In operation, as the pole 48 rotates due to a change in the
direction of the pulling force, the weight 170 slides along the
rods 172 towards the side of the PWC 10 opposite the direction of
the force. Thus, if a water skier cuts to the port side of the PWC
10, the pole 40 will rotate such that the weight 170 will slide
towards the starboard side of the PWC 10 to compensate for the
shift in the center of gravity of the PWC 10, thereby altering the
rotation of the PWC 10 about the roll axis.
In addition to the embodiments of the tow pole illustrated in FIGS.
6 12, it is contemplated that the pole may be operatively connected
to a sensor that is configured to sense when the force being
exerted on the PWC 10 is applied from a direction beyond a
predetermined position. For example, if it is desired to sense if a
skier is positioned at an angle greater than 45.degree., in either
direction, from the longitudinal axis of the PWC 10, a sensor may
be located such that a signal may be sent to the controller 98
indicating that some type of compensation should take place to
alter at least one performance parameter of the PWC 10.
FIG. 13 illustrates an another embodiment of the compensation
system illustrated in FIG. 12. In FIG. 13, the pole 50 includes a
sensor 182 which includes an indicator 184 connected to the pole
40, a starboard switch 186, and a port switch 188. When the
direction of the pulling force being exerted on the PWC 10 exceeds
a predetermined angle relative to the longitudinal axis of the PWC
10, the indicator 184 will contact either the starboard switch 186
or the port switch 188, depending on the direction of the force.
When either of the switches 186, 188 is contacted by the indicator
184, a signal will be sent to the controller 98. The controller 98
will then send a signal to a motor 190. The motor 190 will drive a
screw 192 on which a weight 194 is disposed.

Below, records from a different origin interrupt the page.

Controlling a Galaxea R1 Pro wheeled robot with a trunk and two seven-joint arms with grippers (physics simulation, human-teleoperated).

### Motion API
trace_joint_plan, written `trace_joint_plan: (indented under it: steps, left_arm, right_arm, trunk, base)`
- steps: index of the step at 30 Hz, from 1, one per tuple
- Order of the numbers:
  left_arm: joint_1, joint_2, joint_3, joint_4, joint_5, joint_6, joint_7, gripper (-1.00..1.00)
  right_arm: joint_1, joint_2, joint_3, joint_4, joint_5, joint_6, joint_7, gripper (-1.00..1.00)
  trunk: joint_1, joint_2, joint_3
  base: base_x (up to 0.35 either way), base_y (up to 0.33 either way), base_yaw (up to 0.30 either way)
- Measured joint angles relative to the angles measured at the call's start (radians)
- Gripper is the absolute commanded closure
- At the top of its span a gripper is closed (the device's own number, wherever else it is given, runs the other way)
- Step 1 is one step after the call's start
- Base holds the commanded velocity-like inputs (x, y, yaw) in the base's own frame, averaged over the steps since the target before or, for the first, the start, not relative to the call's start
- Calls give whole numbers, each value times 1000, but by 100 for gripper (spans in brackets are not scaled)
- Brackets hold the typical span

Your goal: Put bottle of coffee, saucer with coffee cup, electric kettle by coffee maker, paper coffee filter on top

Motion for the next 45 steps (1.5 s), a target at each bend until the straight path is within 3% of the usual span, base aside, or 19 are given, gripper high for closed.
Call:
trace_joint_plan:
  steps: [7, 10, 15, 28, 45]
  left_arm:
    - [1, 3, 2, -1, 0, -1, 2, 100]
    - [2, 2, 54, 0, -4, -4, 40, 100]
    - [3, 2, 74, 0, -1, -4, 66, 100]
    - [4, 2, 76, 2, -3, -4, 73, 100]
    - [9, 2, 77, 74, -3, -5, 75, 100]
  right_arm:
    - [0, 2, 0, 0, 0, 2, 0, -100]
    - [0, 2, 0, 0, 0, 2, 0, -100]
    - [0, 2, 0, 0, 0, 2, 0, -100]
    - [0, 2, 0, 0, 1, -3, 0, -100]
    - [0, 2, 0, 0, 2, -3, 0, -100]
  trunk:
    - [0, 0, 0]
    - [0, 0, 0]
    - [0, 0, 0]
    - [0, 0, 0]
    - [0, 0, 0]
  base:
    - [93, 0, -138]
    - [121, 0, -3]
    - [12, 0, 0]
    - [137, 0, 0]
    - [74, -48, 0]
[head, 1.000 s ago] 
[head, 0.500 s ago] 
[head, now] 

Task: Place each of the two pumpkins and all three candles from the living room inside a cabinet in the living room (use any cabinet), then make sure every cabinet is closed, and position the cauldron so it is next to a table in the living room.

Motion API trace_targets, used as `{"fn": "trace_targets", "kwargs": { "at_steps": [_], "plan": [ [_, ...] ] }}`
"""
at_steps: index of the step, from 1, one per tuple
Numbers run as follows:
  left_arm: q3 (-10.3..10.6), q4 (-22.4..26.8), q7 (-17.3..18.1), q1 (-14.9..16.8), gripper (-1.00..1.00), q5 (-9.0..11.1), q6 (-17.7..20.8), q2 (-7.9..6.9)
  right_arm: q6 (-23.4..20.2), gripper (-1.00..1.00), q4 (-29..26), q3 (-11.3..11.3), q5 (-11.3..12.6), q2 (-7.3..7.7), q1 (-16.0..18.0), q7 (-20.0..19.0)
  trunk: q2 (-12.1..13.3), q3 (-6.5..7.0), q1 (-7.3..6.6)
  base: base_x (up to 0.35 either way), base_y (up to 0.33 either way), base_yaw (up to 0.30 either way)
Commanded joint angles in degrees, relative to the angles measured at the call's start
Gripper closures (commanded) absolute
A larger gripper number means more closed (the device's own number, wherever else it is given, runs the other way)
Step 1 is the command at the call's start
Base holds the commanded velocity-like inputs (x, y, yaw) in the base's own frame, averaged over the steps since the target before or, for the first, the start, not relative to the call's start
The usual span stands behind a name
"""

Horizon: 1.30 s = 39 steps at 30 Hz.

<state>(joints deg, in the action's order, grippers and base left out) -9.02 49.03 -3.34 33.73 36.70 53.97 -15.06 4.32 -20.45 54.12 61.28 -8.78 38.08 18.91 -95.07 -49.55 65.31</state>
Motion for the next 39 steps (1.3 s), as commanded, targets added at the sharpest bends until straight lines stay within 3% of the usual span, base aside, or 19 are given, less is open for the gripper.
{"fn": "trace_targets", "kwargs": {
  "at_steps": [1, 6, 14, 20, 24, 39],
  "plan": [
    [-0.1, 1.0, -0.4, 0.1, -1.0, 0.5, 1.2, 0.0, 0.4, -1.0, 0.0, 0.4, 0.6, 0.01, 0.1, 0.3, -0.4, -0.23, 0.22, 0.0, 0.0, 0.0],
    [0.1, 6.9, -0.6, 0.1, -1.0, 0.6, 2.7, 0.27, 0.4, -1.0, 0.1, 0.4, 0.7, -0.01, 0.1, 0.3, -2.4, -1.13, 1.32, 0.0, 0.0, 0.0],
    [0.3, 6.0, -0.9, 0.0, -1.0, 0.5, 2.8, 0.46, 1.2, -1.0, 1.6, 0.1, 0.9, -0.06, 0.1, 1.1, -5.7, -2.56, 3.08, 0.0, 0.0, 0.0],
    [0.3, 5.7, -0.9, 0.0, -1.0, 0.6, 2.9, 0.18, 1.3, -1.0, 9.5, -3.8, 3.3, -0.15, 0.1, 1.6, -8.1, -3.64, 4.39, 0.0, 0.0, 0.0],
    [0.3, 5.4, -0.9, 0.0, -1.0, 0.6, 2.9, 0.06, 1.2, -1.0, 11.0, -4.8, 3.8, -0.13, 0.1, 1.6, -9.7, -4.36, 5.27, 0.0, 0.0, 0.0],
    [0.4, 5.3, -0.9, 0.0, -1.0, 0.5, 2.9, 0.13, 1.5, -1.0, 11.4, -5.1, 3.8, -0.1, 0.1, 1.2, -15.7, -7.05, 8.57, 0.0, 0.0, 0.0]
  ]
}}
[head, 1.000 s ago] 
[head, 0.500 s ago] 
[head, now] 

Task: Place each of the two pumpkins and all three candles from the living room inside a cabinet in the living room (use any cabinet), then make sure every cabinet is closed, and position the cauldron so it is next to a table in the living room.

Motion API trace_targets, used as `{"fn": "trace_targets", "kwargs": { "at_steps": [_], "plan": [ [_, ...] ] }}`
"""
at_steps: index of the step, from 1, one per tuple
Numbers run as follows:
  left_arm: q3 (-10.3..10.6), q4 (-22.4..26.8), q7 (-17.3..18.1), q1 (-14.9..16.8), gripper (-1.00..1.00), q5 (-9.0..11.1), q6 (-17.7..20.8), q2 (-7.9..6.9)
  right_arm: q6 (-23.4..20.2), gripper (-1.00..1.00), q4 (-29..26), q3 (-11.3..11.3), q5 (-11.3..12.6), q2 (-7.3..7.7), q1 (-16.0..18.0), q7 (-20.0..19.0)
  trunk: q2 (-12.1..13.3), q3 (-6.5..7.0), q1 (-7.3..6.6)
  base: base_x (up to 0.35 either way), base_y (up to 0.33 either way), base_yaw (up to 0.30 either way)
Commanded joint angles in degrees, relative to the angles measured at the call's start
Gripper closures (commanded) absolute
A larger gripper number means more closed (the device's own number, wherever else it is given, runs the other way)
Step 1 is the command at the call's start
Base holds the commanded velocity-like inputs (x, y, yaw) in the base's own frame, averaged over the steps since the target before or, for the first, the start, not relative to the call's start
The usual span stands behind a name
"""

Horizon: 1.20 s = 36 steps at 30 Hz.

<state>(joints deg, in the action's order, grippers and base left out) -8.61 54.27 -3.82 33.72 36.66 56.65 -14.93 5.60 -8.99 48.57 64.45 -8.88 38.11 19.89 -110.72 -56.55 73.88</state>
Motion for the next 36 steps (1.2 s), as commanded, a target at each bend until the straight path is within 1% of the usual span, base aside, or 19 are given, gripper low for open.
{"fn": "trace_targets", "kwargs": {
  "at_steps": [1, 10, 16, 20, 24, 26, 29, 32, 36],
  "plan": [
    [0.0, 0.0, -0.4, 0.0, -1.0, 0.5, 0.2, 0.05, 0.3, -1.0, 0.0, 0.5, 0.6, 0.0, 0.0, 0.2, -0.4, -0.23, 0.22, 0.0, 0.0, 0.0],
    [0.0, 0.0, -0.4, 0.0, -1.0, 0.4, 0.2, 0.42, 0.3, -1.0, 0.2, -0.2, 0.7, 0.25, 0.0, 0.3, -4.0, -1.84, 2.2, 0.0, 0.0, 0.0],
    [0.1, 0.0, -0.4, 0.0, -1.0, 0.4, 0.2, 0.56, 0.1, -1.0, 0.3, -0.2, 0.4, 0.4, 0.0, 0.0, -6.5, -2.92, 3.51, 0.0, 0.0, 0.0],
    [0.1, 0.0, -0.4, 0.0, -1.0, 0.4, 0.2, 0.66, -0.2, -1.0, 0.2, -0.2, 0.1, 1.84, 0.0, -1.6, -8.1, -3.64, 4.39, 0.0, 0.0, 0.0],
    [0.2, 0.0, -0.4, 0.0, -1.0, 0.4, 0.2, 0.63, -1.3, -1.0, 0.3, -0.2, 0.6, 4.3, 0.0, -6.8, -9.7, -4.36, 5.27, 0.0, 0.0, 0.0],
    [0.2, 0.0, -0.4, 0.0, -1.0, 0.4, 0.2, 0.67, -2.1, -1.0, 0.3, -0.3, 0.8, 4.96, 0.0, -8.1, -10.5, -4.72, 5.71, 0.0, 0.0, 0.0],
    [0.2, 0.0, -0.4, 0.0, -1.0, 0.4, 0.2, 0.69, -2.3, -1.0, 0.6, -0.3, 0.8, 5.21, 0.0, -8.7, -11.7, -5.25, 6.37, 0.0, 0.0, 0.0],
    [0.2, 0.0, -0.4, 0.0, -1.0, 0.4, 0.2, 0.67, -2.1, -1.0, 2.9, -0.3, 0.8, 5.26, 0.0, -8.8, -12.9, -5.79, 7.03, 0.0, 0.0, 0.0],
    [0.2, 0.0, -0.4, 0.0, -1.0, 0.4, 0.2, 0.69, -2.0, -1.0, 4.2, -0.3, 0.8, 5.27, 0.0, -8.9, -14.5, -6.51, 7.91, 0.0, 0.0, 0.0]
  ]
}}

The screw 192 is
rotatably attached to the PWC 10 at opposite ends with bearings 196
and is disposed such that it is substantially perpendicular to the
longitudinal axis of the PWC 10. As the motor 190 drives the screw
to rotate about its own axis, the weight 194 will slide along the
screw 192, thereby altering the center of gravity of the PWC 10.
The embodiment illustrated in FIG. 13 further includes a battery
198 to provide power to the controller 98.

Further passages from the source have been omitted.